Cos’è il fermo amministrativo
Si tratta di un provvedimento previsto dal nuovo codice della strada all’articolo 214. In tutte le ipotesi in cui il fermo è previsto come sanzione accessoria – ad esempio per multe non pagate – l’organo di polizia che accerta la violazione provvede direttamente a far cessare la circolazione e a far ricoverare il veicolo in un apposito luogo di custodia. Di questo provvedimento deve essere fatta menzione nel verbale di contestazione della violazione. Solo in un caso il veicolo colpito dal provvedimento viene restituito al proprietario: quando la circolazione è avvenuta contro la volontà del legittimo proprietario, come accade per il furto. Il veicolo è restituito al proprietario previo il pagamento delle spese di trasporto e custodia. Contro il fermo amministrativo l’organo cui fare ricorso è il Prefetto.
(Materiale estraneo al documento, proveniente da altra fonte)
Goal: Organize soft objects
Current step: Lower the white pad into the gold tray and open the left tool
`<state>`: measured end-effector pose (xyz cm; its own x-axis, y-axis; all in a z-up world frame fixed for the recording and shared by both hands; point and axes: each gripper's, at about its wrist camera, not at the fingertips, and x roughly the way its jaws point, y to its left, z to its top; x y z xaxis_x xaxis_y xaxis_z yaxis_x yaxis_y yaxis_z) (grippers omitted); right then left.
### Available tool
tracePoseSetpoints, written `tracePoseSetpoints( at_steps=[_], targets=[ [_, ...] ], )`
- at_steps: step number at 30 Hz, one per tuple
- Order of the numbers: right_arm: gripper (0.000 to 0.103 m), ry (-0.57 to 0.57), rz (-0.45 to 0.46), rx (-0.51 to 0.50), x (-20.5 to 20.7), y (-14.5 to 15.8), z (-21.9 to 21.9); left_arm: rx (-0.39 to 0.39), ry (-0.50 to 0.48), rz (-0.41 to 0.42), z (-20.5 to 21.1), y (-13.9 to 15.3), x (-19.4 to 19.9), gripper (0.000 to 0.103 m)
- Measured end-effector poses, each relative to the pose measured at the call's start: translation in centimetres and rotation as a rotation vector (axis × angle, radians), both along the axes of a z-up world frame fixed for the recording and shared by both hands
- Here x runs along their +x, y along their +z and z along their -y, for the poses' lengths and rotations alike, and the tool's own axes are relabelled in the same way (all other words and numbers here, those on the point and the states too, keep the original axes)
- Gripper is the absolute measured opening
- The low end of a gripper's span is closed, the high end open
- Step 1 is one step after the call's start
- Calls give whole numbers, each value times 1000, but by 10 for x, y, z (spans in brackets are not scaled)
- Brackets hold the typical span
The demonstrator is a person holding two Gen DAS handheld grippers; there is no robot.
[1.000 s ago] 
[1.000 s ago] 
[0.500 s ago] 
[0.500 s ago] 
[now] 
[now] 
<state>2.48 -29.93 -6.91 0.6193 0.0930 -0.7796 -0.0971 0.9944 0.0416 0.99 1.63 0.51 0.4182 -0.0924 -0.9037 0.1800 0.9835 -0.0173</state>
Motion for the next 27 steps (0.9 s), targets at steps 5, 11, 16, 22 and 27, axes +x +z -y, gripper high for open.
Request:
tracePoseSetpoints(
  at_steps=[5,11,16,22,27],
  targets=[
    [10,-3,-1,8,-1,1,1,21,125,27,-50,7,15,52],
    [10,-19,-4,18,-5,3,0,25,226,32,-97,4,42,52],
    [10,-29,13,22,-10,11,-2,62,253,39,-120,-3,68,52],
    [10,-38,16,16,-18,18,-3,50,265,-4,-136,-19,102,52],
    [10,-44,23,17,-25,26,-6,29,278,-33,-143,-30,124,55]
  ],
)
Fin qui tutto liscio, quindi. Se non si paga la multa, l’auto o il ciclomotore viene bloccato fino all’avvenuto pagamento. Ma è la lentezza della nostra burocrazia a produrre spesso i danni peggiori. Spesso accade infatti che una multa, regolarmente pagata risulti invece insoluta. Oppure che intercorrano ritardi nella comunicazione dei provvedimenti fra Il Pra e l’ente concessionario che si occupa della riscossione dei tributi. E così iniziano i problemi: dopo anni può capitare che al contribuente giunga una cartella esattoriale dove figura che la multa non è stata pagata e che il veicolo è sottoposto a fermo.